■ Required action ■
Please retype the data in full and exactly; the pictures are not part of the copy.
====== Source material
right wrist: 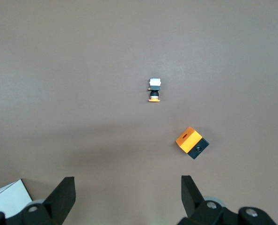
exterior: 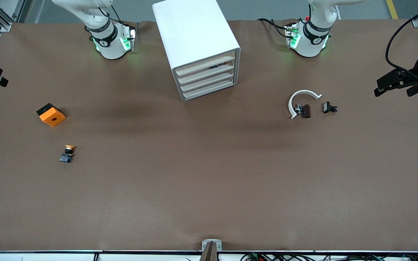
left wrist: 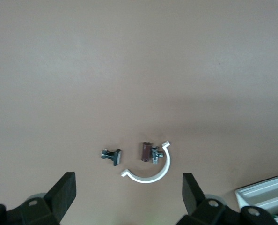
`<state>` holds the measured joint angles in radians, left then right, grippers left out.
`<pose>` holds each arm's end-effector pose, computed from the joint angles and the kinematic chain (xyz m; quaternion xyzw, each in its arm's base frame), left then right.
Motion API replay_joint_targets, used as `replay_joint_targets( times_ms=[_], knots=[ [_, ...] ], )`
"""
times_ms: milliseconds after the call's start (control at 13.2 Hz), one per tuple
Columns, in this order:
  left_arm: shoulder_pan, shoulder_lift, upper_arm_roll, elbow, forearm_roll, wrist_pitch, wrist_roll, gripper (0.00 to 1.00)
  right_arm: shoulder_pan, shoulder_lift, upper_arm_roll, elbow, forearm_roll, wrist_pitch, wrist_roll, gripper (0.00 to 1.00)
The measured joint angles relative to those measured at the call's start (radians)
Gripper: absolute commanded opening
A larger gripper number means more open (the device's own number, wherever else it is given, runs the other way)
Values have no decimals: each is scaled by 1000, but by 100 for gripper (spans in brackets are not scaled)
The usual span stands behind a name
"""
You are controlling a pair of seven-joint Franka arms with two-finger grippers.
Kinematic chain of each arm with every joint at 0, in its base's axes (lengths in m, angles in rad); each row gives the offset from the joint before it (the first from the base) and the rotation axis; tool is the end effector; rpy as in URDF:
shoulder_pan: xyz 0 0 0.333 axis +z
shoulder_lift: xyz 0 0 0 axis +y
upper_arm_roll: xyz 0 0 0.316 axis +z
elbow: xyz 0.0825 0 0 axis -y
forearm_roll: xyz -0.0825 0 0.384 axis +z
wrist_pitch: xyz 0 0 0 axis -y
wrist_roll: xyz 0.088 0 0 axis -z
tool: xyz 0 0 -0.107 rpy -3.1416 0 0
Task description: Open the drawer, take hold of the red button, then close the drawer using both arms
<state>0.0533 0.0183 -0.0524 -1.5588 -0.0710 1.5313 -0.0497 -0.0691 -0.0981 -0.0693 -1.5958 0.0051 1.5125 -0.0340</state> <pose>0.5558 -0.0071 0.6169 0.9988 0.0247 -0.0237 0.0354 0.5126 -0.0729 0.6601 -0.9986 0.0519 -0.0078 0.0053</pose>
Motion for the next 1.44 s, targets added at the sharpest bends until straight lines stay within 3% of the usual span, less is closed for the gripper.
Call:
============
■ Reply ■
right wrist: 
exterior: 
left wrist: 
`<state>` holds the measured joint angles in radians, left then right, grippers left out.
`<pose>` holds each arm's end-effector pose, computed from the joint angles and the kinematic chain (xyz m; quaternion xyzw, each in its arm's base frame), left then right.
Motion API replay_joint_targets, used as `replay_joint_targets( times_ms=[_], knots=[ [_, ...] ], )`
"""
times_ms: milliseconds after the call's start (control at 13.2 Hz), one per tuple
Columns, in this order:
  left_arm: shoulder_pan, shoulder_lift, upper_arm_roll, elbow, forearm_roll, wrist_pitch, wrist_roll, gripper (0.00 to 1.00)
  right_arm: shoulder_pan, shoulder_lift, upper_arm_roll, elbow, forearm_roll, wrist_pitch, wrist_roll, gripper (0.00 to 1.00)
The measured joint angles relative to those measured at the call's start (radians)
Gripper: absolute commanded opening
A larger gripper number means more open (the device's own number, wherever else it is given, runs the other way)
Values have no decimals: each is scaled by 1000, but by 100 for gripper (spans in brackets are not scaled)
The usual span stands behind a name
"""
You are controlling a pair of seven-joint Franka arms with two-finger grippers.
Kinematic chain of each arm with every joint at 0, in its base's axes (lengths in m, angles in rad); each row gives the offset from the joint before it (the first from the base) and the rotation axis; tool is the end effector; rpy as in URDF:
shoulder_pan: xyz 0 0 0.333 axis +z
shoulder_lift: xyz 0 0 0 axis +y
upper_arm_roll: xyz 0 0 0.316 axis +z
elbow: xyz 0.0825 0 0 axis -y
forearm_roll: xyz -0.0825 0 0.384 axis +z
wrist_pitch: xyz 0 0 0 axis -y
wrist_roll: xyz 0.088 0 0 axis -z
tool: xyz 0 0 -0.107 rpy -3.1416 0 0
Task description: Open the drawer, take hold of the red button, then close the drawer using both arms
<state>0.0533 0.0183 -0.0524 -1.5588 -0.0710 1.5313 -0.0497 -0.0691 -0.0981 -0.0693 -1.5958 0.0051 1.5125 -0.0340</state> <pose>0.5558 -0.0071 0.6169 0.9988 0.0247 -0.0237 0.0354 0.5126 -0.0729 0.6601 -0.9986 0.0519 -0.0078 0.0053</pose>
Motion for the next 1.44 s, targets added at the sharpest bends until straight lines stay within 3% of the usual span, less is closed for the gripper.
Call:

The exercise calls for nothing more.